* [Task prompt] Please write out the listing exactly, leaving each picture out.

* [Dataset extract]

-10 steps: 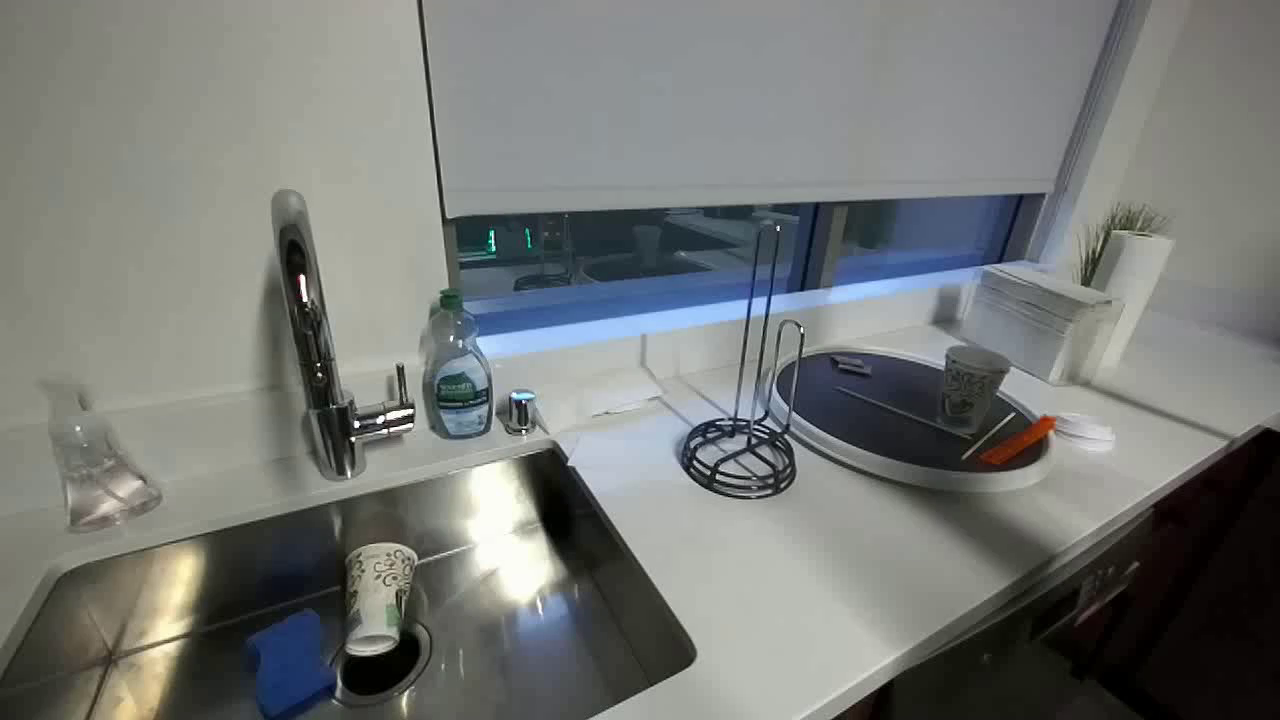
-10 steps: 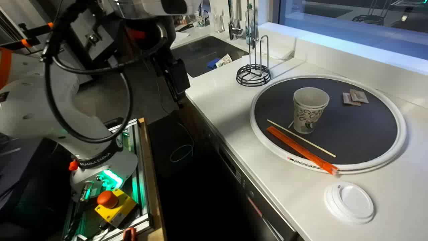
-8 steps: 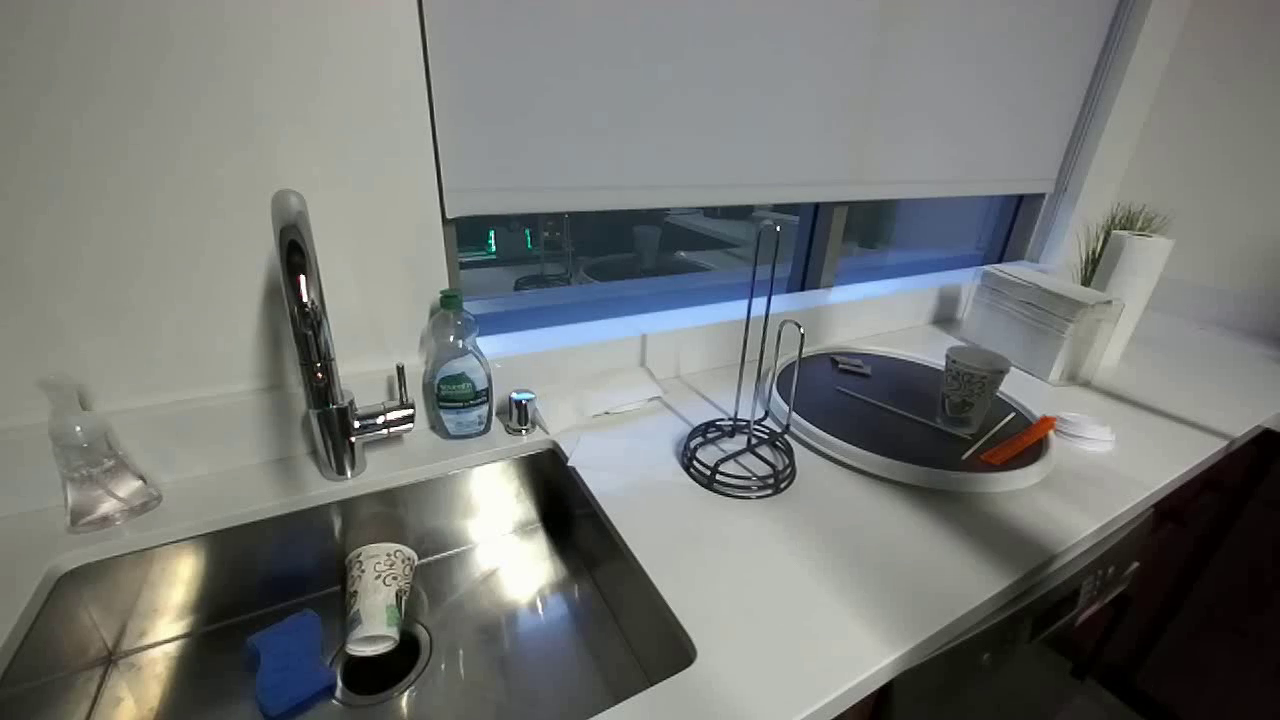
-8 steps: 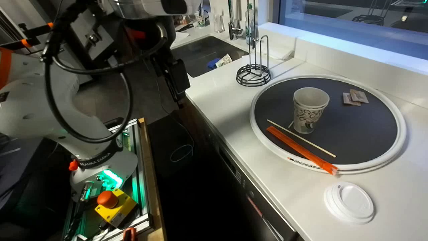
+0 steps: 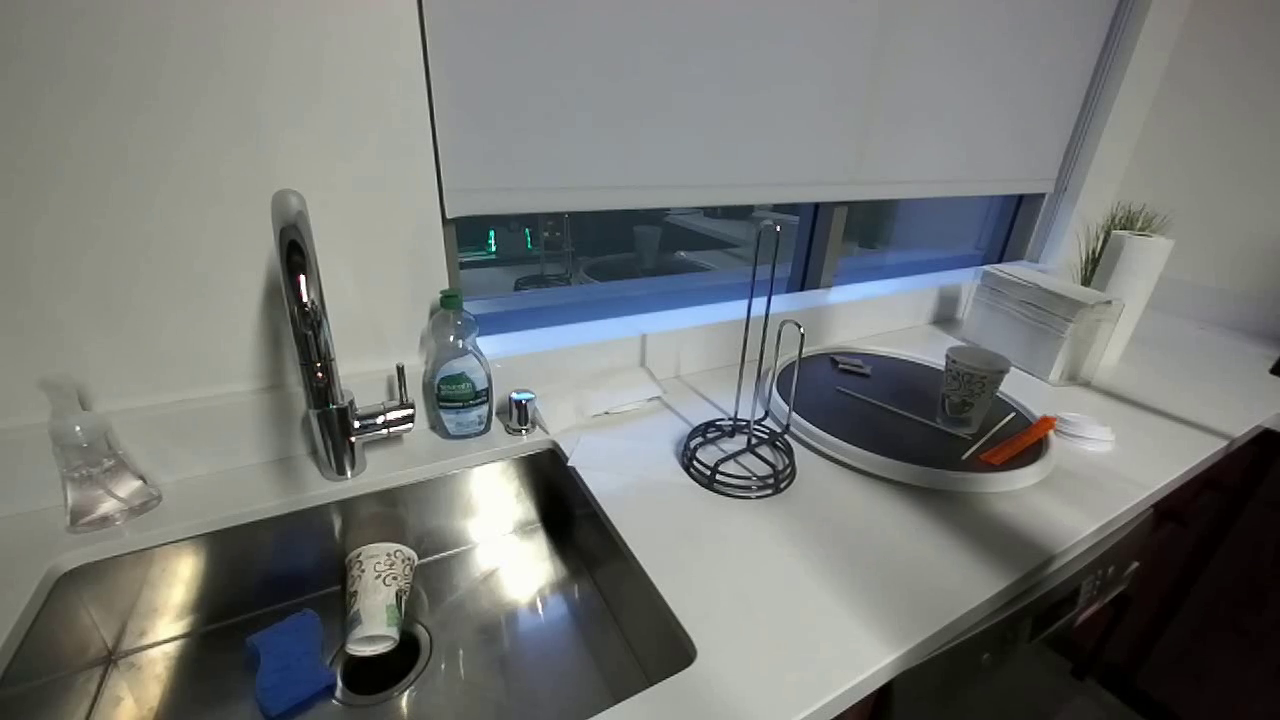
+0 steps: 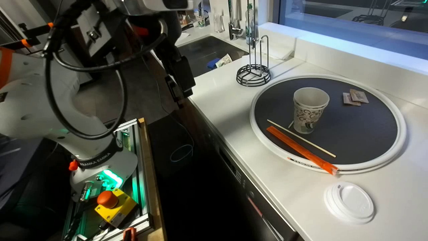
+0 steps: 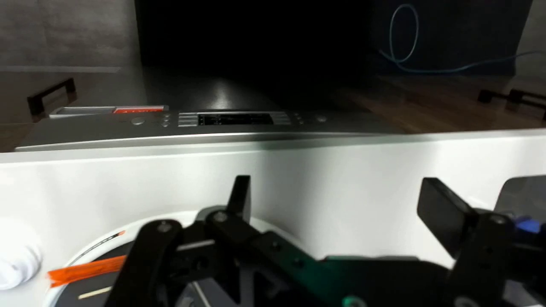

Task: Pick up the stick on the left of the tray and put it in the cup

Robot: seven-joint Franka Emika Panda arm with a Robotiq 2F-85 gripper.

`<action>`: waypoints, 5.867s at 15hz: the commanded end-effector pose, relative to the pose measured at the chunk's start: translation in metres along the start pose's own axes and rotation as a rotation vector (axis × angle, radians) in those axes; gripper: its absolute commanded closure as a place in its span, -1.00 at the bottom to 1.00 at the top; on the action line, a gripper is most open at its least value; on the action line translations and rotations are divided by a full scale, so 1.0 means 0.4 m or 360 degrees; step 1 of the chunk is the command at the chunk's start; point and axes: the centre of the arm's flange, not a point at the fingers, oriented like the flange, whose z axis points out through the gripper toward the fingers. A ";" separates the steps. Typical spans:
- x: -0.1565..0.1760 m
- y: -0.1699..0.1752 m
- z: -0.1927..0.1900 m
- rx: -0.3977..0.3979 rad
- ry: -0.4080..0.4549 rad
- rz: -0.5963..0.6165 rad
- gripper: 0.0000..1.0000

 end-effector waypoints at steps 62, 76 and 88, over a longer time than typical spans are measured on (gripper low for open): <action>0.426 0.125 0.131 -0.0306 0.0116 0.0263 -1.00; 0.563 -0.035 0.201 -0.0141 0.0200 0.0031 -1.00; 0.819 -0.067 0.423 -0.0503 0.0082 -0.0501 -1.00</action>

* [Solution to this problem]
-10 steps: 
-10 steps: 
-8 steps: 
-8 steps: 
+0 steps: 
+0 steps: 
+0 steps: 

Task: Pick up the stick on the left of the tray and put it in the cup

Robot: seven-joint Franka Emika Panda arm with a Robotiq 2F-85 gripper.

`<action>`: waypoints, 5.867s at 15hz: the commanded end-effector pose, relative to the pose measured at the chunk's start: translation in metres along the start pose's own axes and rotation as a rotation vector (axis × angle, radians) in those axes; gripper: its absolute commanded closure as a place in its span, -1.00 at the bottom to 1.00 at the top; on the action line, a gripper is most open at its least value; on the action line translations and rotations are divided by a full scale, so 1.0 means 0.4 m or 360 degrees; step 1 of the chunk is the command at the chunk's start; point and axes: the centre of the arm's flange, not a point at the fingers, oriented like the flange, whose z axis points out through the gripper toward the fingers. A ";" separates the steps. Typical spans:
- x: -0.1565..0.1760 m
- y: -0.1699..0.1752 m
- z: -0.1927..0.1900 m
- rx: -0.3977..0.3979 rad
- ry: -0.4080..0.4549 rad
- rz: -0.5963..0.6165 rad
- gripper: 0.0000..1.0000

 end-effector waypoints at steps 62, 76 and 88, over a longer time than typical spans are measured on (gripper low for open): <action>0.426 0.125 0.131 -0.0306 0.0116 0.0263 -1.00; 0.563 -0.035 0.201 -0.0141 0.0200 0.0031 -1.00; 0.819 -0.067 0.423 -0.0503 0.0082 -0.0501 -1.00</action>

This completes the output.